> **Task brief**
Below are entries. Give back exactly the lines from the one containing "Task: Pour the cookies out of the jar" through the one containing "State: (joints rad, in", inclusive, without the pictures.

─── Dataset entries ───

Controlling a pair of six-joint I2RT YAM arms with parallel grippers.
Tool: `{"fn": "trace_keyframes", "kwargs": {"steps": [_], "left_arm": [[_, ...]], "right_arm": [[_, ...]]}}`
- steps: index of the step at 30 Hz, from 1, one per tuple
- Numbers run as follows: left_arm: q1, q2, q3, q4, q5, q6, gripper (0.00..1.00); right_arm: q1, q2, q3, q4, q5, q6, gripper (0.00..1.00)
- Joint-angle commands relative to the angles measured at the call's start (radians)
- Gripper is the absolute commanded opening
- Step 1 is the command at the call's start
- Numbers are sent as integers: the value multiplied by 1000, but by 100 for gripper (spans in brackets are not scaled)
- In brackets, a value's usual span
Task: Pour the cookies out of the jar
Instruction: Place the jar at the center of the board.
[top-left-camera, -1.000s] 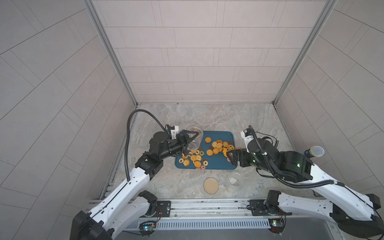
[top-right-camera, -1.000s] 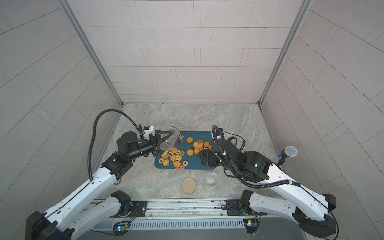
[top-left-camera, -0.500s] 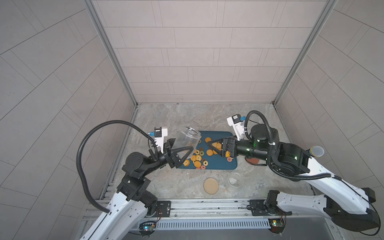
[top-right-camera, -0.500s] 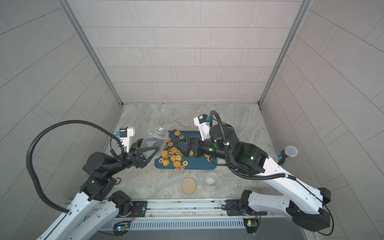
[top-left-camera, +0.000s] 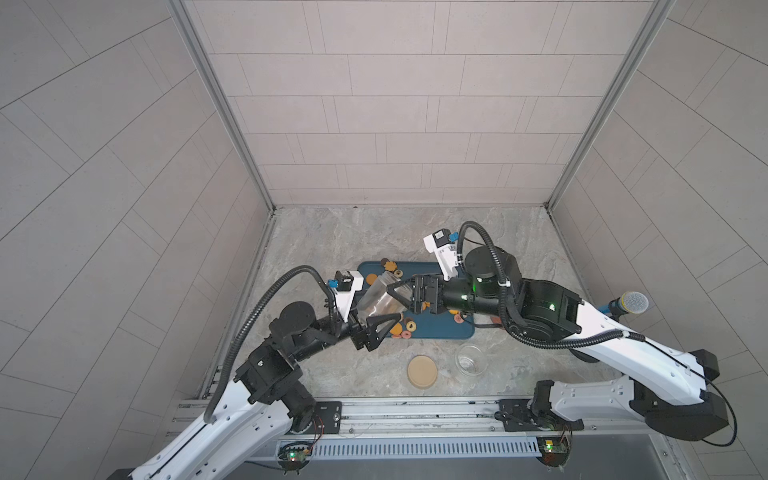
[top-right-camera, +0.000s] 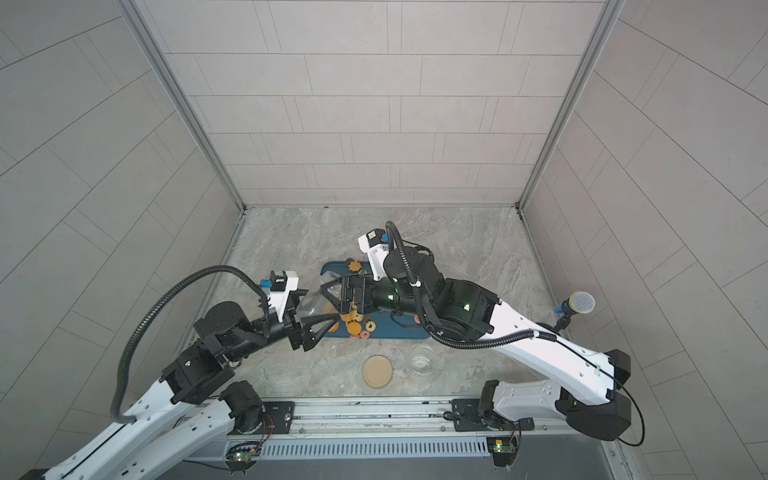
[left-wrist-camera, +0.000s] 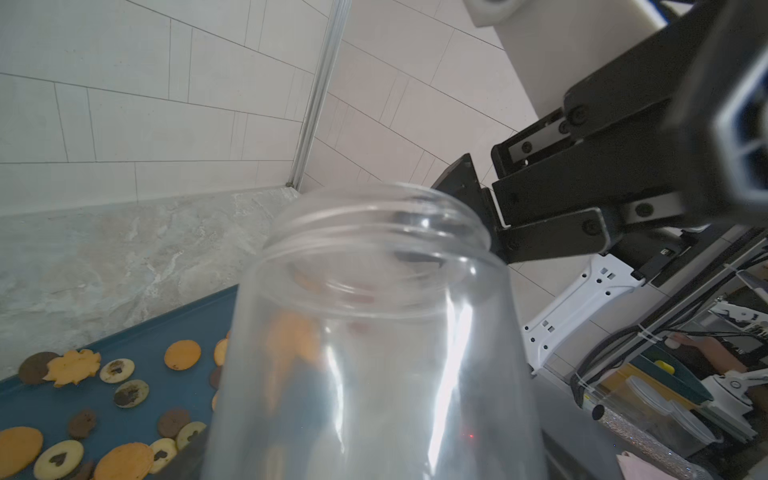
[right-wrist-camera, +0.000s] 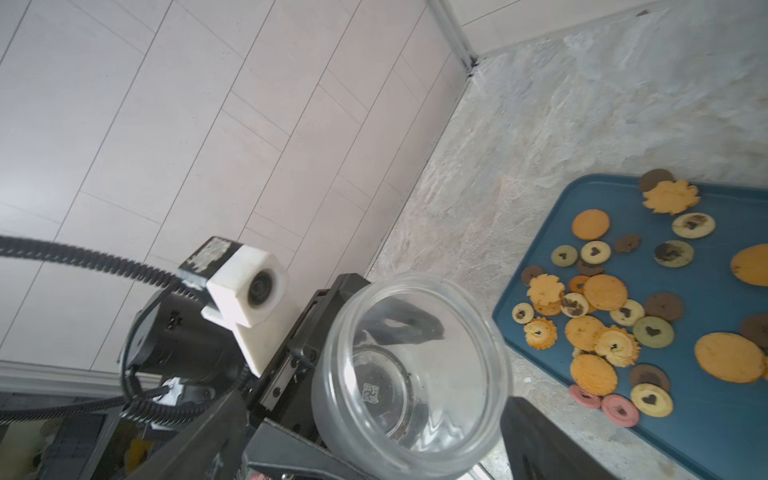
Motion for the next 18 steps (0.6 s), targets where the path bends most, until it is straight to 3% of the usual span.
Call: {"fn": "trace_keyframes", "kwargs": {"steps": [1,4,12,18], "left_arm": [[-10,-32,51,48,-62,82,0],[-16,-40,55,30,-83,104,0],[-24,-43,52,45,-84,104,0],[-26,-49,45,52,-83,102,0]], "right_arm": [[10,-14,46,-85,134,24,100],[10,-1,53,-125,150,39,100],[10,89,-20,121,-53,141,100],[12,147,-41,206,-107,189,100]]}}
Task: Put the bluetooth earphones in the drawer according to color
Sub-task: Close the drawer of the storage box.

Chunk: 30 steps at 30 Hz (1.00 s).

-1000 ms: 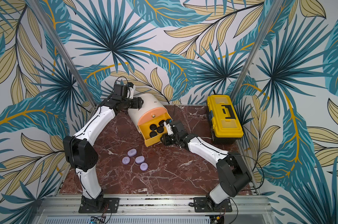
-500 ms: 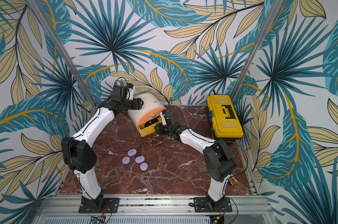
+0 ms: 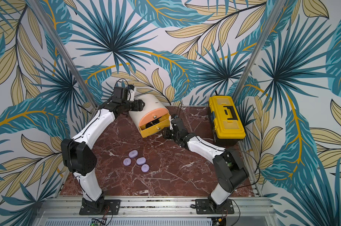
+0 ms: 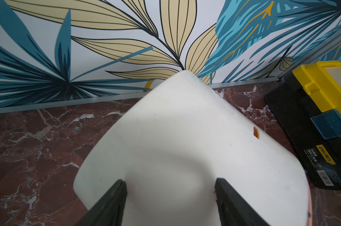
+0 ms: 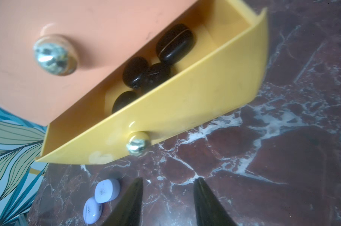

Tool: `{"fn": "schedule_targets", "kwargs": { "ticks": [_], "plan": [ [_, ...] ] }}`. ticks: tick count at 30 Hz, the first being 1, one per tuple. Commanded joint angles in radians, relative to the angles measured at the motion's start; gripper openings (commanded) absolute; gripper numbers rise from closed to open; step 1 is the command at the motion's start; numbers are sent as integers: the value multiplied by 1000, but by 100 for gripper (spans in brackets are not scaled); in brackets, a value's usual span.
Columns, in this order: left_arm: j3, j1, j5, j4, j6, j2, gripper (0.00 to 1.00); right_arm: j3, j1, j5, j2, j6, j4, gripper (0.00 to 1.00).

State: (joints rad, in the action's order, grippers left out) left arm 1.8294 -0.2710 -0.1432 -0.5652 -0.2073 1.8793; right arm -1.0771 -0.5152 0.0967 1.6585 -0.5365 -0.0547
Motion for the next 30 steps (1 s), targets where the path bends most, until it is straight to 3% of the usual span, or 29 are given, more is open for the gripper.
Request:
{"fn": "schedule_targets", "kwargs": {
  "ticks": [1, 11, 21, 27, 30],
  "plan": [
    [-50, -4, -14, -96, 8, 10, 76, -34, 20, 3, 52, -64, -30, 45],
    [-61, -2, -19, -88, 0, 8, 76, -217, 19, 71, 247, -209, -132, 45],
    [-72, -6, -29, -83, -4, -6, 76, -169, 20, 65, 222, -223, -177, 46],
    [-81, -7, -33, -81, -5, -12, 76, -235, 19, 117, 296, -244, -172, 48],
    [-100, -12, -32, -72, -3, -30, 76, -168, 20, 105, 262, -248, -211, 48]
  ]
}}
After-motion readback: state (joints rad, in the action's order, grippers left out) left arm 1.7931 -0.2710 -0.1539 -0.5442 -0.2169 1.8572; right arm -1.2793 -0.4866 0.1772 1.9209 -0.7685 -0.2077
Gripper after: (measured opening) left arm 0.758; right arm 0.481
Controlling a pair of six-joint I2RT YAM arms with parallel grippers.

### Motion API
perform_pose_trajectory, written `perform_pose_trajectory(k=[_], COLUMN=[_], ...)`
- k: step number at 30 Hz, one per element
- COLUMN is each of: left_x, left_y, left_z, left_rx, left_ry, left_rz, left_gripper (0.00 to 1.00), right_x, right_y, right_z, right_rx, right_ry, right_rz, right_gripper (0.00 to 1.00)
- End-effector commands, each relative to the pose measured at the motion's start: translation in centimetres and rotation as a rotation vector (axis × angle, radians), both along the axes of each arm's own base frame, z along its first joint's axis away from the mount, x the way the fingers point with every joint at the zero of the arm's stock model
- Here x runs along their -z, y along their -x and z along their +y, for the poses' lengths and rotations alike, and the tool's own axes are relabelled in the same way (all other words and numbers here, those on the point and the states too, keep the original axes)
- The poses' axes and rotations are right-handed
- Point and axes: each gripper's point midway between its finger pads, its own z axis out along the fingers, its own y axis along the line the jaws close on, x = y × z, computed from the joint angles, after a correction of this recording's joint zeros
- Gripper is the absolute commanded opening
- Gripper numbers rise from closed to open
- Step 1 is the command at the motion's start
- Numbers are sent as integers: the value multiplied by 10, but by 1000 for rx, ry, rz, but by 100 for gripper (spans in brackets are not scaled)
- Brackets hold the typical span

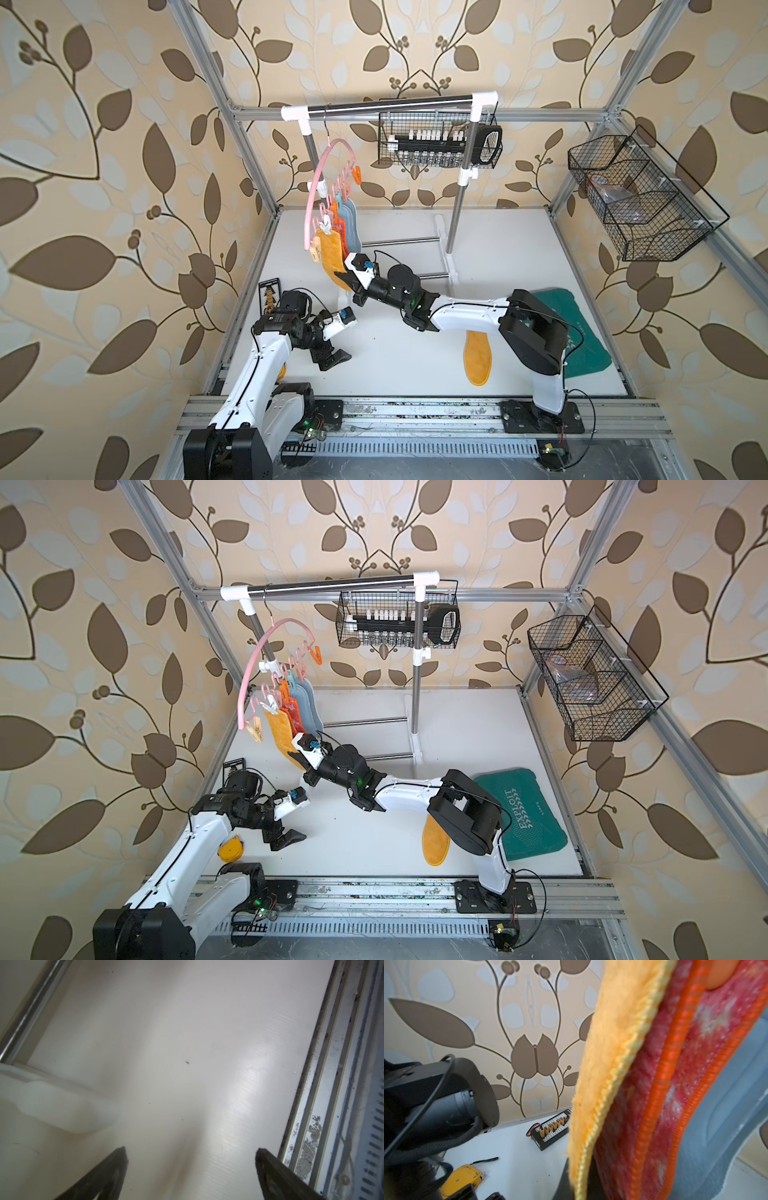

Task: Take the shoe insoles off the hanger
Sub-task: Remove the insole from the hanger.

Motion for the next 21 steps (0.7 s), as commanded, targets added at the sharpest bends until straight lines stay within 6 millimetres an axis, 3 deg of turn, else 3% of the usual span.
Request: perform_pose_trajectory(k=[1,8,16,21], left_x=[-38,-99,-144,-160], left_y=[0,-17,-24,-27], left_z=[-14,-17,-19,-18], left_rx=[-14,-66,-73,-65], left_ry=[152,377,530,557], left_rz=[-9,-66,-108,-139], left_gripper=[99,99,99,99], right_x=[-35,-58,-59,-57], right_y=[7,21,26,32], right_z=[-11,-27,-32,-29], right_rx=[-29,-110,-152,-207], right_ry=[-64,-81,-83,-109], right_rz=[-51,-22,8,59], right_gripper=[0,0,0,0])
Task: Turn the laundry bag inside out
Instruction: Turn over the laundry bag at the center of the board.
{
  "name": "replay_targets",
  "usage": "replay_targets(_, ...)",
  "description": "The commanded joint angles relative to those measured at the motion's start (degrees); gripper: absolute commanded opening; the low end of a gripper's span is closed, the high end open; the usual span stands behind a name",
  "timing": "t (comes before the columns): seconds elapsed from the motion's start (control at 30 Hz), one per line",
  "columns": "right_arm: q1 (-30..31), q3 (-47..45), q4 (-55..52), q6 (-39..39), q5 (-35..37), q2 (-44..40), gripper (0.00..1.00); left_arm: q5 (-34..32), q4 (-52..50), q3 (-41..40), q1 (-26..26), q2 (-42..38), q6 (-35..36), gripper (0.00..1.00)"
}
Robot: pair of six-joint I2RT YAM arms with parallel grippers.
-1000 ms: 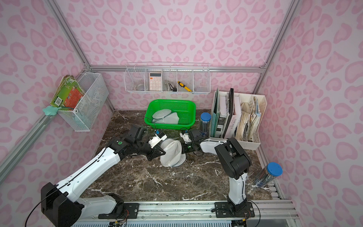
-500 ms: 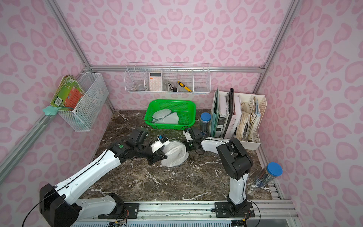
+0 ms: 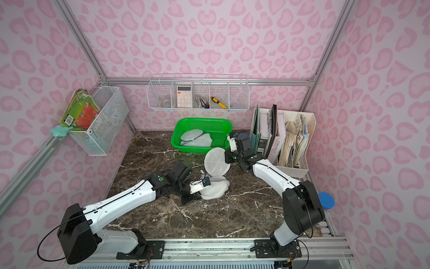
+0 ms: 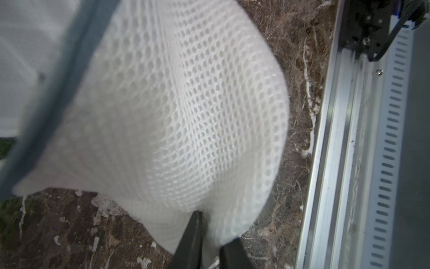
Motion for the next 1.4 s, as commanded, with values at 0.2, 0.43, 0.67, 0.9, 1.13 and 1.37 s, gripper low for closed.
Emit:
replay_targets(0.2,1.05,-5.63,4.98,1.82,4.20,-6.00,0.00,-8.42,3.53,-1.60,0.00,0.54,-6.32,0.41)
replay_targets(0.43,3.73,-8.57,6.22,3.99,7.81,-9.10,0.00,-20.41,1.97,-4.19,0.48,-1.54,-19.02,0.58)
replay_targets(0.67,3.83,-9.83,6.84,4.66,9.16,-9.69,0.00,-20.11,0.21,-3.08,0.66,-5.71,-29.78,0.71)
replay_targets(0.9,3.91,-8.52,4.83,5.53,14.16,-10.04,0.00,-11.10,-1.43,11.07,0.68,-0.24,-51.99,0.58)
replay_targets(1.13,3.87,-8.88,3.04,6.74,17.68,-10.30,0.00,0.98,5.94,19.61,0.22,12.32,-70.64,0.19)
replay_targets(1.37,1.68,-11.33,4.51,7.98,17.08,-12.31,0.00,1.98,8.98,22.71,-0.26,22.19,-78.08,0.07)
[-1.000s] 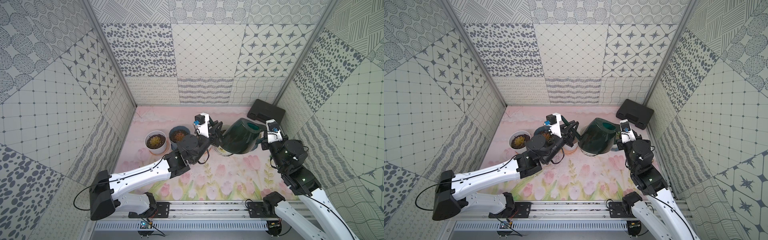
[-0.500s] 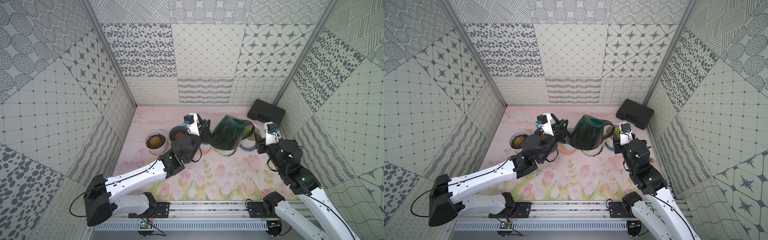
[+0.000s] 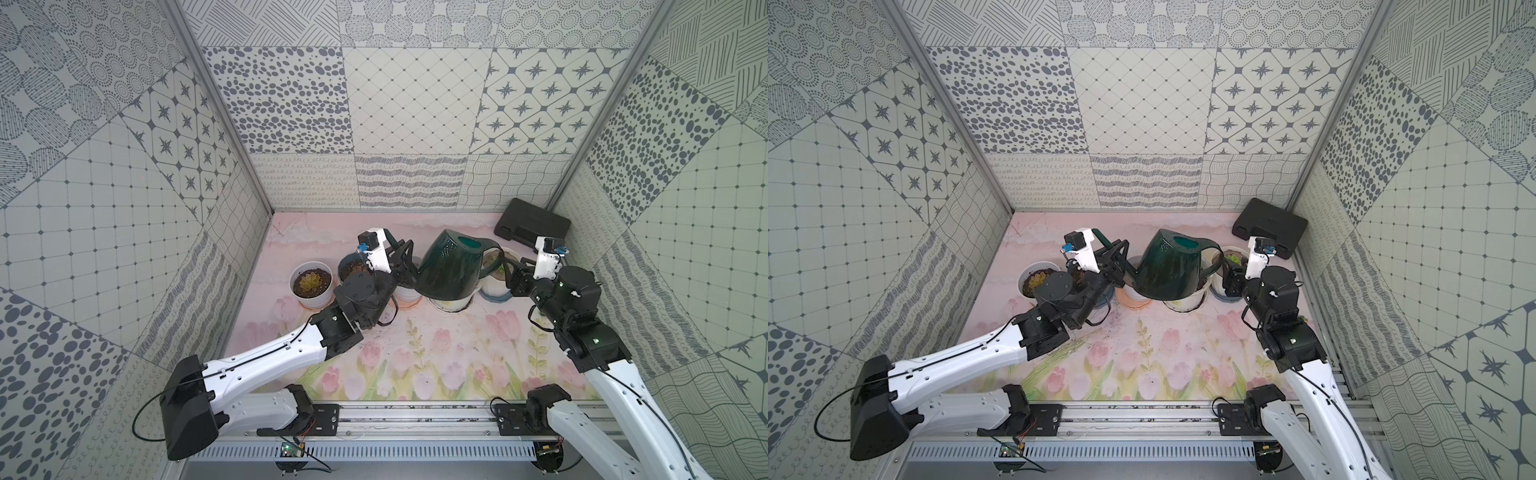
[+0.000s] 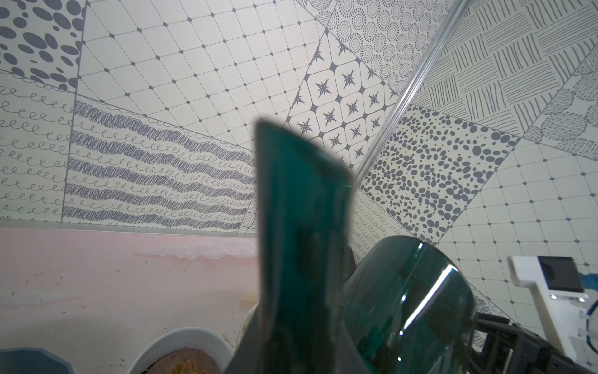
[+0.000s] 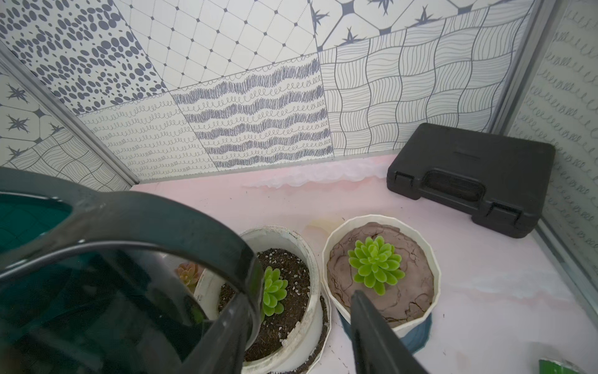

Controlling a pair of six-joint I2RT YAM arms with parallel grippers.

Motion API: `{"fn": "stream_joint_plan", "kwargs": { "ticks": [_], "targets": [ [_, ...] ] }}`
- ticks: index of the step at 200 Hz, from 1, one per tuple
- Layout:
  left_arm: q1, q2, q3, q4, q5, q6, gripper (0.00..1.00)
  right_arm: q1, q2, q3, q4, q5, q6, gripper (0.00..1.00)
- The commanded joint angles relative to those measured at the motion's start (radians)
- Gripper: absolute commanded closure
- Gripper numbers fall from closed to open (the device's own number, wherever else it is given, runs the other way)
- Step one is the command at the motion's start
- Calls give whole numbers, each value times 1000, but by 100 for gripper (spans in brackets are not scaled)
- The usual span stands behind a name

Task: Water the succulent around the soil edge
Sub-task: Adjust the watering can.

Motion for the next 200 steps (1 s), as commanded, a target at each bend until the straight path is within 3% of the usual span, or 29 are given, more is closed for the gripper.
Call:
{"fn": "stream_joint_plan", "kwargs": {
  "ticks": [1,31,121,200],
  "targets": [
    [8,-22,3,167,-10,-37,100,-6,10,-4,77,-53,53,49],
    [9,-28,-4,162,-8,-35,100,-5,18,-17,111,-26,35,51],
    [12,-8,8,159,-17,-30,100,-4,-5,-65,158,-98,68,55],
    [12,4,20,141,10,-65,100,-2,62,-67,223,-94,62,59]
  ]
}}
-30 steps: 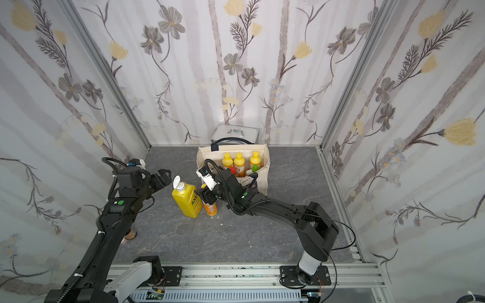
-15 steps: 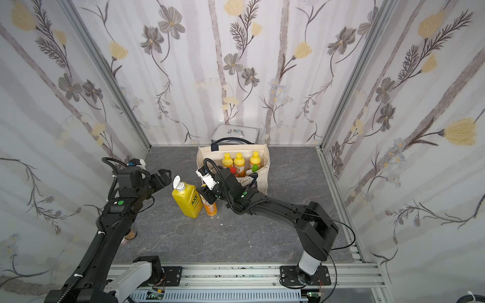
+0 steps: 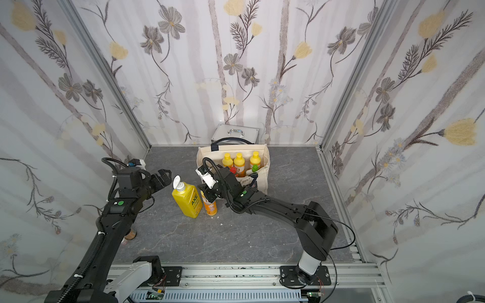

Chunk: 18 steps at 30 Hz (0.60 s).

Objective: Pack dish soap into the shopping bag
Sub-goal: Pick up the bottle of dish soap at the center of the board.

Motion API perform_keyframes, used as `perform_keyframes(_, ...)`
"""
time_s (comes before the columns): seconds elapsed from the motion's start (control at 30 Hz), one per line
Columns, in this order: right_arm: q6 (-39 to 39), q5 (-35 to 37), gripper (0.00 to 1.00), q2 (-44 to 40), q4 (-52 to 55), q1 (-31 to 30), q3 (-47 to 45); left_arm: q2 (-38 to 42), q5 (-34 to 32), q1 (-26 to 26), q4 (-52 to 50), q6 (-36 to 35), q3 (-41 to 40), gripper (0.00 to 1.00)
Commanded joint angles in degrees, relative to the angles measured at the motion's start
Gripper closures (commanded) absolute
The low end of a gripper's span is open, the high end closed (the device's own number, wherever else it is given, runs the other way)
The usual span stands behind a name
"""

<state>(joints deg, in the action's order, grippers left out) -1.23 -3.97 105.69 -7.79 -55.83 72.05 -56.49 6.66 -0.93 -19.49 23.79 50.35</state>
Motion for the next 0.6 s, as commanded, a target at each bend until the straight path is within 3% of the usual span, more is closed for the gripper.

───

> **Solution to this task**
Task: Pour the cookies out of the jar
Instruction: Place the jar at the center of the board.
[top-left-camera, -1.000s] 
[top-right-camera, -1.000s] 
[top-left-camera, -0.500s] 
[top-right-camera, -0.500s] 
[top-left-camera, +0.000s] 
[top-right-camera, +0.000s] 
[left-wrist-camera, +0.000s] 
[right-wrist-camera, +0.000s] 
Motion for the next 18 steps (0.6 s), targets where the path bends most, until it is straight to 3% of the usual span.
Call: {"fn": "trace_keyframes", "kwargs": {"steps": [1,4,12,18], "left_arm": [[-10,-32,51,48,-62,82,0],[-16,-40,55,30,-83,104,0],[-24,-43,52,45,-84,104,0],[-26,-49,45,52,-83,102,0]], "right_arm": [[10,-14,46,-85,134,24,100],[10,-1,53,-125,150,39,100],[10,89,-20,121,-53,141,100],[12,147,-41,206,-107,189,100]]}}
Task: Put the bluetooth earphones in the drawer according to color
Sub-task: Close the drawer of the storage box.

Chunk: 30 steps at 30 Hz (1.00 s).

-1000 ms: 
-500 ms: 
+0 ms: 
+0 ms: 
+0 ms: 

Tool: `{"fn": "schedule_targets", "kwargs": { "ticks": [_], "plan": [ [_, ...] ] }}`. ticks: tick count at 30 Hz, the first being 1, one per tuple. Commanded joint angles in radians, relative to the angles measured at the motion's start; gripper openings (commanded) absolute; gripper numbers rise from closed to open; step 1 is the command at the motion's start; numbers are sent as integers: the value multiplied by 1000, but by 100 for gripper (spans in brackets are not scaled); in brackets, a value's usual span.
Columns, in this order: left_arm: j3, j1, j5, j4, j6, j2, gripper (0.00 to 1.00); right_arm: j3, j1, j5, j2, j6, j4, gripper (0.00 to 1.00).

State: (joints rad, in the action's order, grippers left out) left arm 1.8294 -0.2710 -0.1432 -0.5652 -0.2073 1.8793; right arm -1.0771 -0.5152 0.0967 1.6585 -0.5365 -0.0547

A complete answer has now been given to the exercise.